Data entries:
_ _ _

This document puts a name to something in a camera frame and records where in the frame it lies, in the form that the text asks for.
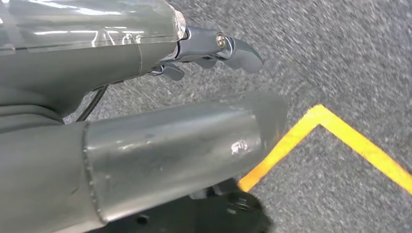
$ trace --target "black cable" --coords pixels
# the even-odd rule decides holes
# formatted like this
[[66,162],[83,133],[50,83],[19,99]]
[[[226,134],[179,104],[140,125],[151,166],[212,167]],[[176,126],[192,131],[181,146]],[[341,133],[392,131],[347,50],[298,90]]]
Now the black cable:
[[89,105],[86,107],[86,109],[82,112],[82,114],[77,118],[76,122],[85,121],[87,119],[87,117],[90,115],[90,113],[96,107],[96,105],[102,99],[102,97],[103,97],[103,95],[106,92],[108,87],[109,87],[109,85],[103,86],[97,91],[96,95],[93,97],[93,99],[91,100]]

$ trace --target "lever pivot bolt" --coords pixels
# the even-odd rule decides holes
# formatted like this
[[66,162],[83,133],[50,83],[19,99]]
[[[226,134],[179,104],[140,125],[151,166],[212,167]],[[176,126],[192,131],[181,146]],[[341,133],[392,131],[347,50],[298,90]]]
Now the lever pivot bolt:
[[226,47],[226,37],[223,33],[216,34],[216,42],[219,48],[224,49]]

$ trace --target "metal pipe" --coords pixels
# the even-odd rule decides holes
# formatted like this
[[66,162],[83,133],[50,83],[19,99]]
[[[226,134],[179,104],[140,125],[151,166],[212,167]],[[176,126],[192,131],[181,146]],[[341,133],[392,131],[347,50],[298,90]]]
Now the metal pipe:
[[101,217],[113,221],[252,169],[285,119],[278,96],[250,93],[91,123],[84,152]]

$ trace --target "gray metal tube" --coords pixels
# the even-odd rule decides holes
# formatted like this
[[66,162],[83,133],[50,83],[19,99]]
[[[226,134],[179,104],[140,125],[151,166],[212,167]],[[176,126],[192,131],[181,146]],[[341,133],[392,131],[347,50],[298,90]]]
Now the gray metal tube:
[[92,123],[57,119],[38,106],[0,108],[2,232],[86,232],[241,174],[279,140],[286,105],[250,93]]
[[267,93],[91,123],[86,161],[105,221],[253,168],[279,140],[286,105]]

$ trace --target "yellow line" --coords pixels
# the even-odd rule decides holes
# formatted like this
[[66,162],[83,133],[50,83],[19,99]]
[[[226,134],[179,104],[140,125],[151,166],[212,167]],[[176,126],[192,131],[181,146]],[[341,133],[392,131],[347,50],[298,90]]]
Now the yellow line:
[[379,147],[322,105],[311,108],[269,155],[239,181],[239,187],[243,191],[249,191],[319,124],[412,195],[412,176]]

_ _ _

WHAT THE EXERCISE ASKS> Look through the records above for the string "coords", then copy every line that has it.

SOLUTION FOR THIS EXERCISE>
$ trace --target "black cable" --coords pixels
$ trace --target "lever pivot bolt" --coords pixels
$ trace --target "metal pipe" --coords pixels
$ trace --target "gray metal tube" --coords pixels
$ trace --target "yellow line" --coords pixels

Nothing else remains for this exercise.